## Work required
Scan the data below and pick out the lines containing the word "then".

## Data to examine
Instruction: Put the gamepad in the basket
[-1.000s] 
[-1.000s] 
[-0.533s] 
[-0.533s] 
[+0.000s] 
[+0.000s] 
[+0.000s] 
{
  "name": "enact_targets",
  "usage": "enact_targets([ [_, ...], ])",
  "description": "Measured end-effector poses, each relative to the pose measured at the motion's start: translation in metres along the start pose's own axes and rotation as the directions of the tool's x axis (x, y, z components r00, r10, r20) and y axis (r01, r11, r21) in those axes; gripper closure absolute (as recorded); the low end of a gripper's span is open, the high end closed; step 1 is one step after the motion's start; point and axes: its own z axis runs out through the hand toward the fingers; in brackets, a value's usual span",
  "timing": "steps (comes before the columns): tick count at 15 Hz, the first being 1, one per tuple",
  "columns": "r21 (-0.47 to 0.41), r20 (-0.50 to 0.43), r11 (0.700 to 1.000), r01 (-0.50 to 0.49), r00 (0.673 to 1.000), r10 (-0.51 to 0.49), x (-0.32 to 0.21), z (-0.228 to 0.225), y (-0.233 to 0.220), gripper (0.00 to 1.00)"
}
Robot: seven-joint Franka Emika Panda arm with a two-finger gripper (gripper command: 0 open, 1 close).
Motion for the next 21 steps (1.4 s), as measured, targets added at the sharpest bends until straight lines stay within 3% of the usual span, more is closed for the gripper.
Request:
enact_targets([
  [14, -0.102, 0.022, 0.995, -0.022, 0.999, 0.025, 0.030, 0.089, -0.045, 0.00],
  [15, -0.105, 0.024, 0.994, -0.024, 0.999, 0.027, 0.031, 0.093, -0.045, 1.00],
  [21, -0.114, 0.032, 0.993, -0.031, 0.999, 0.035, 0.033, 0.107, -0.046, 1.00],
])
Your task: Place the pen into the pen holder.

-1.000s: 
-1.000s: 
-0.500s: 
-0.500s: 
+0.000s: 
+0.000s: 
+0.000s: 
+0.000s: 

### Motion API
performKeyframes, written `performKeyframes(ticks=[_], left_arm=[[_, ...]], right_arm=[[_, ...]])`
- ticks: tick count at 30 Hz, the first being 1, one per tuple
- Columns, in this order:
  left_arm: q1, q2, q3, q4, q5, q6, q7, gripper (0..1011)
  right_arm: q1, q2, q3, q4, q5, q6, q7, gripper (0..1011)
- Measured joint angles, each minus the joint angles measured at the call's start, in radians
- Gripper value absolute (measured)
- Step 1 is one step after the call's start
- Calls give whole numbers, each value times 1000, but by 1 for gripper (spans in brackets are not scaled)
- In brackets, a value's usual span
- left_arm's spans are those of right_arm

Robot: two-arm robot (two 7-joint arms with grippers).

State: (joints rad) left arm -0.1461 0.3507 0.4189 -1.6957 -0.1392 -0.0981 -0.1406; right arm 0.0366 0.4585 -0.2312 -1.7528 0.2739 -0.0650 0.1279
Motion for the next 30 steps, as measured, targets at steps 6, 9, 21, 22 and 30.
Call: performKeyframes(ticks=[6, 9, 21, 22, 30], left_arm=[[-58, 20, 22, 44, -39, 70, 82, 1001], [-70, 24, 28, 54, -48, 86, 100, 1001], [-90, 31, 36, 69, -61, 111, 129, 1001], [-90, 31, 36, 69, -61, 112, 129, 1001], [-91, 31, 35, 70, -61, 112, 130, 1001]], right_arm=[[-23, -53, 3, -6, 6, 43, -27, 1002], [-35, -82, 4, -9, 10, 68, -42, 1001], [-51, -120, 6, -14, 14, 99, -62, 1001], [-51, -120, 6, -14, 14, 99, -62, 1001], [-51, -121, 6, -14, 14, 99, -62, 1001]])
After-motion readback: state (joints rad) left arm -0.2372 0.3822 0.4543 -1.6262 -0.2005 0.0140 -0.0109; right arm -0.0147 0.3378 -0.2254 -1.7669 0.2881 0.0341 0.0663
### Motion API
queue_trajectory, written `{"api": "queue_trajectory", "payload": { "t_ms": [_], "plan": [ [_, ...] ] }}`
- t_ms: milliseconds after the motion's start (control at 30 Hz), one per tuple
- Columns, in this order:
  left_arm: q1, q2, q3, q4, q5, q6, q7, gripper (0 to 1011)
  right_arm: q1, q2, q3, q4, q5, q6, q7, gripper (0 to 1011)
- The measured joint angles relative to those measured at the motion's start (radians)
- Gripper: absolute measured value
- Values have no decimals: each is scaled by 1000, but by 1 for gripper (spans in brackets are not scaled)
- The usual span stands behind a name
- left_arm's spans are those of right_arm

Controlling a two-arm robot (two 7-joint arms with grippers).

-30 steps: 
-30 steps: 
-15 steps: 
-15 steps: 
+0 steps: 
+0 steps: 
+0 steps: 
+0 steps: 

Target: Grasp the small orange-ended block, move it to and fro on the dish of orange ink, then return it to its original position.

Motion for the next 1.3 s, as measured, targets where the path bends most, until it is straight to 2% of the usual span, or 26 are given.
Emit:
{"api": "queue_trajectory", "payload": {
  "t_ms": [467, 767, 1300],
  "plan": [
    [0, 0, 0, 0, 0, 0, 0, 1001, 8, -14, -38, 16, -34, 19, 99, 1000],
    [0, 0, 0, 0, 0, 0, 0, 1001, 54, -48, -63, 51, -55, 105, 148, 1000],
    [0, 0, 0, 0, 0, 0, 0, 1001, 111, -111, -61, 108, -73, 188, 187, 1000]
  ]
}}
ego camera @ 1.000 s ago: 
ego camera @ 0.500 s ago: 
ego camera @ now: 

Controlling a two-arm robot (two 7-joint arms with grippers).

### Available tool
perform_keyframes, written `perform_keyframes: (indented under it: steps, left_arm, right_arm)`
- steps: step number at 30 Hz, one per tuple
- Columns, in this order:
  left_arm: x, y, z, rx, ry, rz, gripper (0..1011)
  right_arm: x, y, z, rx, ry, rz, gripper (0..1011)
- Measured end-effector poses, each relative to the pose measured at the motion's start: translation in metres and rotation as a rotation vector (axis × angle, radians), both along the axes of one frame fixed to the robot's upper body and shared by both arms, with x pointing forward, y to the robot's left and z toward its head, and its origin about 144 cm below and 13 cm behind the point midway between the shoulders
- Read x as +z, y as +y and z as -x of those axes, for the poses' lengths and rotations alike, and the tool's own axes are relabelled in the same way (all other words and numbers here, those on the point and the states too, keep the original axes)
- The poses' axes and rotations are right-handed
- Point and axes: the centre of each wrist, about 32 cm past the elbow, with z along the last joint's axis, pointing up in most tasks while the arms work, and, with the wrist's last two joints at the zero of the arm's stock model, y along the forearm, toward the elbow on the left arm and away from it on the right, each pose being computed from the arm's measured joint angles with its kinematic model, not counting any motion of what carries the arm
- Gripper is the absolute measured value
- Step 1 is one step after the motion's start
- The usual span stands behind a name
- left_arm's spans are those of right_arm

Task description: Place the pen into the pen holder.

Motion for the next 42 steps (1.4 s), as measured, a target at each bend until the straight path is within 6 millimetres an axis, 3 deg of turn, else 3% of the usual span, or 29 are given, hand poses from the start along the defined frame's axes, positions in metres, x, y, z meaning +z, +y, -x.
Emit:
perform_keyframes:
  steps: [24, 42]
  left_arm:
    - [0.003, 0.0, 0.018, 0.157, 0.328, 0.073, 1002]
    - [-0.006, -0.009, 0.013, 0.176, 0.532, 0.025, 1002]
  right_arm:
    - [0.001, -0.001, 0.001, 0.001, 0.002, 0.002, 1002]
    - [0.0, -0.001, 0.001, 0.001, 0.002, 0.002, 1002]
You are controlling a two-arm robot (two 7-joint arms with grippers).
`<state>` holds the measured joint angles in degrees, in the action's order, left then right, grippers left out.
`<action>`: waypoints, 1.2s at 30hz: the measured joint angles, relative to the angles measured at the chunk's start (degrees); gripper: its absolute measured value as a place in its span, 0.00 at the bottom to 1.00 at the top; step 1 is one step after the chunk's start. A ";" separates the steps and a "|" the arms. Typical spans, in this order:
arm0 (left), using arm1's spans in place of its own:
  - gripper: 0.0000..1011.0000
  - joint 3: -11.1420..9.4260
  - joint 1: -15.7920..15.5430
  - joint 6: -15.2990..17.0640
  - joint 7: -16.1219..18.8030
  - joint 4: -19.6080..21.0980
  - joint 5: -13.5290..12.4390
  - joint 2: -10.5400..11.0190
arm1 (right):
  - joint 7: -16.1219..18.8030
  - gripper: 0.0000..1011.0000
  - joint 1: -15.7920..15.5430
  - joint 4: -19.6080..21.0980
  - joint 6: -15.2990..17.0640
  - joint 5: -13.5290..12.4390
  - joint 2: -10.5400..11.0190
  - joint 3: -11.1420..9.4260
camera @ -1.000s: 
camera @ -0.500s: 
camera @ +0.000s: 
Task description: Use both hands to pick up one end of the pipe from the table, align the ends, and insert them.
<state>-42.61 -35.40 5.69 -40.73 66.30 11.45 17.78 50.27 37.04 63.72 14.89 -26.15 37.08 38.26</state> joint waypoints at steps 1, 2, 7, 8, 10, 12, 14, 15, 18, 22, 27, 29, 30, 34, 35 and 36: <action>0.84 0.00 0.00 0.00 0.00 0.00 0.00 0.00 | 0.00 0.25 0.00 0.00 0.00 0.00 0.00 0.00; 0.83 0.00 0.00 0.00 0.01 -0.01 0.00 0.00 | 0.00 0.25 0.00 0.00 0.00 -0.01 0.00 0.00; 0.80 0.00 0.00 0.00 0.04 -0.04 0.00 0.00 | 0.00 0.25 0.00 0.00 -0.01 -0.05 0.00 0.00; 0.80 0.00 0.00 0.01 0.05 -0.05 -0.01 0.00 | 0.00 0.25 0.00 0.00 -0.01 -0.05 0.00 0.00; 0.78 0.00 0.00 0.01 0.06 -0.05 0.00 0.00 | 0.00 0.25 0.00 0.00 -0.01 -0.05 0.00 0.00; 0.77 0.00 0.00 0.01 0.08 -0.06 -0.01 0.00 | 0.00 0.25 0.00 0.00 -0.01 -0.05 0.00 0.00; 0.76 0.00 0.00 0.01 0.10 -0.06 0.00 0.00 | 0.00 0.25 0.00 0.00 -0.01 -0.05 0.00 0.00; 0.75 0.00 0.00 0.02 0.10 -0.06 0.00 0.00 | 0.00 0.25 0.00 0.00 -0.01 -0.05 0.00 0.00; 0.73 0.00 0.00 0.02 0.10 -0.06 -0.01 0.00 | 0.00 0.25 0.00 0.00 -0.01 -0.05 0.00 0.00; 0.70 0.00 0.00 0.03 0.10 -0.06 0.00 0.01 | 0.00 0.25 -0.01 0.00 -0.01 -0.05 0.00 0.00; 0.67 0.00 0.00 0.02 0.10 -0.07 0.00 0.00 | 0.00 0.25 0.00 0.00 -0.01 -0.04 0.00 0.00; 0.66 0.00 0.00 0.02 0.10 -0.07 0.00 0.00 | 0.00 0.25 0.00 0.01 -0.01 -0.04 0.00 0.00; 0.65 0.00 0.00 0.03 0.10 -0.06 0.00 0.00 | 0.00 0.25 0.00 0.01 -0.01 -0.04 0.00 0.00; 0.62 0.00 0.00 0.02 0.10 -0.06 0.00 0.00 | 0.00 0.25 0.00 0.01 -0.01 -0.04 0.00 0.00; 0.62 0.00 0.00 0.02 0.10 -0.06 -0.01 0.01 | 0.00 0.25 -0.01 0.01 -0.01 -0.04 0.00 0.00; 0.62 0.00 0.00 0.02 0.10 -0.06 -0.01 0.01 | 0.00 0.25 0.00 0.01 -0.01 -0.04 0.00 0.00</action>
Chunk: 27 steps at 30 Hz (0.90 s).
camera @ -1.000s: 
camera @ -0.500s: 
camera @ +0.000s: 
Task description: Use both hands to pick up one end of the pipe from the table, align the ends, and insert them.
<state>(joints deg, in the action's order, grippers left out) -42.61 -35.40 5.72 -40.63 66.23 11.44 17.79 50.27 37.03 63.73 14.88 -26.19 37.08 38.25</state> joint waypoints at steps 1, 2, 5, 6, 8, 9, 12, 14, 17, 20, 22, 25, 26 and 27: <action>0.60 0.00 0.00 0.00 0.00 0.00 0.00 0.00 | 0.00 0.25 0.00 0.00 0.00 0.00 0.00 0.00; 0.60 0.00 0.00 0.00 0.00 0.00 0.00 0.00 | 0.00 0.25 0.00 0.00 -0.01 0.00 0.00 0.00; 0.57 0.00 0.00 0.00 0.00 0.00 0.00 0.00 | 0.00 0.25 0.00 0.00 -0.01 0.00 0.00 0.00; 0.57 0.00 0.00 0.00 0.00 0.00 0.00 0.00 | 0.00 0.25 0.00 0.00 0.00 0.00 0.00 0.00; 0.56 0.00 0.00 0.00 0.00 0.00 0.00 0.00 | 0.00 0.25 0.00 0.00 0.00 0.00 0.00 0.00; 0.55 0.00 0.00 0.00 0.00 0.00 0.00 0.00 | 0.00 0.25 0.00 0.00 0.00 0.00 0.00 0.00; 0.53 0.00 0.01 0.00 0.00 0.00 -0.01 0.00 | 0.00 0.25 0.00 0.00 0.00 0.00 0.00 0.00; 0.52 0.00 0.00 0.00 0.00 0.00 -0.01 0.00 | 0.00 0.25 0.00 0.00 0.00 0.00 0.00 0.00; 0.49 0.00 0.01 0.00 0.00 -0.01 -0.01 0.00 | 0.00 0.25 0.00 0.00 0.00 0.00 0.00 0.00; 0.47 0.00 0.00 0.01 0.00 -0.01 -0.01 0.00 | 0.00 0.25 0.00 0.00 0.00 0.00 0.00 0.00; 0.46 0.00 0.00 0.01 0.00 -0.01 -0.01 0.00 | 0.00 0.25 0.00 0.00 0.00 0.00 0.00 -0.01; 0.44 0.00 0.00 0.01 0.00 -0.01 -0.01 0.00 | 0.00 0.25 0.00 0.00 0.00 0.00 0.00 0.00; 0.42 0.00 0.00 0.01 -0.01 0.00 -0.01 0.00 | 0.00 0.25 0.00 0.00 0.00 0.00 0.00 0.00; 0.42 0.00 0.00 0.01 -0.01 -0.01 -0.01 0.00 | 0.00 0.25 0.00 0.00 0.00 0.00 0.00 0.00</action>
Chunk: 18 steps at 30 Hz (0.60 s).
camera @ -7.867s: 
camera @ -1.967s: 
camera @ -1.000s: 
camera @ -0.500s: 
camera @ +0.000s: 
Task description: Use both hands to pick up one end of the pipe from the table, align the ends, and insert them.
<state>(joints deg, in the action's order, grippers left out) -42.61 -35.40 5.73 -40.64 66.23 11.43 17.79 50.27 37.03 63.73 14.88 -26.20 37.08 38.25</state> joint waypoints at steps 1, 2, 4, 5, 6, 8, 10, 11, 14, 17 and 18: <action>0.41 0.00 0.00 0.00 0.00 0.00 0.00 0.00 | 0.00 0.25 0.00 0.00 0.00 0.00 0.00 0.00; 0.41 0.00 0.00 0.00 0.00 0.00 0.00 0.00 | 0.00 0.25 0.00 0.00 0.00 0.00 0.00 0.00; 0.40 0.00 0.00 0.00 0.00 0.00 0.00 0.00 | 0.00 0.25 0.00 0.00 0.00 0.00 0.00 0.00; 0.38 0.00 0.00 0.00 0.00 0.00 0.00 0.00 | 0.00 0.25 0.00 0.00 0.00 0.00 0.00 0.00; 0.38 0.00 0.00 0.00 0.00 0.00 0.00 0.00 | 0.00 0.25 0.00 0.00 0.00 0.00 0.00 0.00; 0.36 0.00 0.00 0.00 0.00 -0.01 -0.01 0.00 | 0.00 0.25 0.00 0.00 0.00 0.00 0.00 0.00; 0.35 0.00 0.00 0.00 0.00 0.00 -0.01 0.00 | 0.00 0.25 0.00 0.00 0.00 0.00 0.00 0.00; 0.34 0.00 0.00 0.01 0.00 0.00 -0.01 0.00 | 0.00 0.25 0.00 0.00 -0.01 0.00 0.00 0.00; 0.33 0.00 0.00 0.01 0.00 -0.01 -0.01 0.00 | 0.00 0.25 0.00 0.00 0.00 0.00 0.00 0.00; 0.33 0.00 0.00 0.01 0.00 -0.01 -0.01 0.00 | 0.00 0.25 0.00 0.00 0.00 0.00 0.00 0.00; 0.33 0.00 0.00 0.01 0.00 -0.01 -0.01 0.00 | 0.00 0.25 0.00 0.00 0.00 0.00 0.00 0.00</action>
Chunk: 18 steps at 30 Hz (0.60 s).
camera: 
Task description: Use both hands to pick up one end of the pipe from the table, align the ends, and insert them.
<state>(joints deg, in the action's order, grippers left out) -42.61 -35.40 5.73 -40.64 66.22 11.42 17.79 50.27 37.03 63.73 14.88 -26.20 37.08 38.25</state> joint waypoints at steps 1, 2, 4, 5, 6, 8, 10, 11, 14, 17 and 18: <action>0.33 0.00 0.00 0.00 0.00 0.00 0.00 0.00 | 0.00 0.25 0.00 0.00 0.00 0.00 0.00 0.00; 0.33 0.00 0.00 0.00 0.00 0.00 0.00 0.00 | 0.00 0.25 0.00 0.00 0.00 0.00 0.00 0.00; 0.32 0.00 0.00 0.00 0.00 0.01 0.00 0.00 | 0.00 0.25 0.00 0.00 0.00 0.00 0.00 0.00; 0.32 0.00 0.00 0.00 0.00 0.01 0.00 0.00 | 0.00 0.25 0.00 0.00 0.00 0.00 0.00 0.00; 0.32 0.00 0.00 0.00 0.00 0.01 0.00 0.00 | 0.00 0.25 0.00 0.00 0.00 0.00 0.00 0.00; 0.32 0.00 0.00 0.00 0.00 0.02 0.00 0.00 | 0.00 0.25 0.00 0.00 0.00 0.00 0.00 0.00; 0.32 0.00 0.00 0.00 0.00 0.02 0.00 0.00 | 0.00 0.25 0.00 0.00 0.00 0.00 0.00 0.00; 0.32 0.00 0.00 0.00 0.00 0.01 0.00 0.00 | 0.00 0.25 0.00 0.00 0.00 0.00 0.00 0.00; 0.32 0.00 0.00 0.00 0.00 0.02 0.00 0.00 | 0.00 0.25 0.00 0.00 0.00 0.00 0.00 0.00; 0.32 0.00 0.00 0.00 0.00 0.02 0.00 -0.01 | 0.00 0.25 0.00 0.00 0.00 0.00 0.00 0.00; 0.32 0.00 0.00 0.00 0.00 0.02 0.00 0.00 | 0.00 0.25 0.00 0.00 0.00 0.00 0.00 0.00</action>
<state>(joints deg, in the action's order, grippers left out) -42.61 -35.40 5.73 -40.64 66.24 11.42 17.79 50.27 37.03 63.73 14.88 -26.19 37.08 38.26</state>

## Response for this exercise
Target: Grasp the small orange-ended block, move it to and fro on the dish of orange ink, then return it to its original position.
`<state>` holds the measured joint angles in degrees, in the action's order, left then right, grippers left out.

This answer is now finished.